◆ **WHAT YOU WILL DO**:
Once you have read the data below, please repeat all of it exactly.

BEGIN RECORDED INFORMATION

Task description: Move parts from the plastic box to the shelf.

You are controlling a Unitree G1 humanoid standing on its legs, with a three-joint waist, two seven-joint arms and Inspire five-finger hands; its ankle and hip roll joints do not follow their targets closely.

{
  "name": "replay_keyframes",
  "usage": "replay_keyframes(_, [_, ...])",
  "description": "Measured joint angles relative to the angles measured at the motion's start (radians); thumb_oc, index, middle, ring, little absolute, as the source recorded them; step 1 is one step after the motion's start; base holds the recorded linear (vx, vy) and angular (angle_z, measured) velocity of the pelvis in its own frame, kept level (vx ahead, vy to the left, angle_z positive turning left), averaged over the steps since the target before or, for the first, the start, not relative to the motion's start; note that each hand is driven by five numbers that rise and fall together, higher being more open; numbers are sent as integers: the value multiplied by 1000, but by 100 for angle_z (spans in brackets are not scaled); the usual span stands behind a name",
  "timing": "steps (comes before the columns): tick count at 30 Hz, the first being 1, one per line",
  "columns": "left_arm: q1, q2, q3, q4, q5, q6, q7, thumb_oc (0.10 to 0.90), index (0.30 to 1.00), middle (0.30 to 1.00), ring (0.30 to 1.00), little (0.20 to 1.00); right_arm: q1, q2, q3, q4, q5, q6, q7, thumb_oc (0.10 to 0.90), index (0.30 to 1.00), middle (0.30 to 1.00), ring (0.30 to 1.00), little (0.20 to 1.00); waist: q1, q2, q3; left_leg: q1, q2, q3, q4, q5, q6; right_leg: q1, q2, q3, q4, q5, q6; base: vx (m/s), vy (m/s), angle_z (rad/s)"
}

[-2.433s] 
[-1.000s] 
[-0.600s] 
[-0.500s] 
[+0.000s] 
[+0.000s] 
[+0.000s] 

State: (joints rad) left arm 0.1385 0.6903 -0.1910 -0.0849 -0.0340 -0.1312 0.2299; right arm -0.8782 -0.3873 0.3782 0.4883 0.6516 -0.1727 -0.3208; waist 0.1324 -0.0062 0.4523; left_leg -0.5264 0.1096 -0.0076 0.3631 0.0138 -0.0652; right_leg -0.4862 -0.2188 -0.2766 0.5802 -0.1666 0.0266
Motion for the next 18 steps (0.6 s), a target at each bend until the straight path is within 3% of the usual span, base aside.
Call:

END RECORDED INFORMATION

◆ **WRITTEN SOLUTION**:
Task description: Move parts from the plastic box to the shelf.

You are controlling a Unitree G1 humanoid standing on its legs, with a three-joint waist, two seven-joint arms and Inspire five-finger hands; its ankle and hip roll joints do not follow their targets closely.

{
  "name": "replay_keyframes",
  "usage": "replay_keyframes(_, [_, ...])",
  "description": "Measured joint angles relative to the angles measured at the motion's start (radians); thumb_oc, index, middle, ring, little absolute, as the source recorded them; step 1 is one step after the motion's start; base holds the recorded linear (vx, vy) and angular (angle_z, measured) velocity of the pelvis in its own frame, kept level (vx ahead, vy to the left, angle_z positive turning left), averaged over the steps since the target before or, for the first, the start, not relative to the motion's start; note that each hand is driven by five numbers that rise and fall together, higher being more open; numbers are sent as integers: the value multiplied by 1000, but by 100 for angle_z (spans in brackets are not scaled); the usual span stands behind a name",
  "timing": "steps (comes before the columns): tick count at 30 Hz, the first being 1, one per line",
  "columns": "left_arm: q1, q2, q3, q4, q5, q6, q7, thumb_oc (0.10 to 0.90), index (0.30 to 1.00), middle (0.30 to 1.00), ring (0.30 to 1.00), little (0.20 to 1.00); right_arm: q1, q2, q3, q4, q5, q6, q7, thumb_oc (0.10 to 0.90), index (0.30 to 1.00), middle (0.30 to 1.00), ring (0.30 to 1.00), little (0.20 to 1.00); waist: q1, q2, q3; left_leg: q1, q2, q3, q4, q5, q6; right_leg: q1, q2, q3, q4, q5, q6; base: vx (m/s), vy (m/s), angle_z (rad/s)"
}

[-2.433s] 
[-1.000s] 
[-0.600s] 
[-0.500s] 
[+0.000s] 
[+0.000s] 
[+0.000s] 

State: (joints rad) left arm 0.1385 0.6903 -0.1910 -0.0849 -0.0340 -0.1312 0.2299; right arm -0.8782 -0.3873 0.3782 0.4883 0.6516 -0.1727 -0.3208; waist 0.1324 -0.0062 0.4523; left_leg -0.5264 0.1096 -0.0076 0.3631 0.0138 -0.0652; right_leg -0.4862 -0.2188 -0.2766 0.5802 -0.1666 0.0266
Motion for the next 18 steps (0.6 s), a target at each bend until the straight path is within 3% of the usual span, base aside.
Call:

Work on the exercise is finished.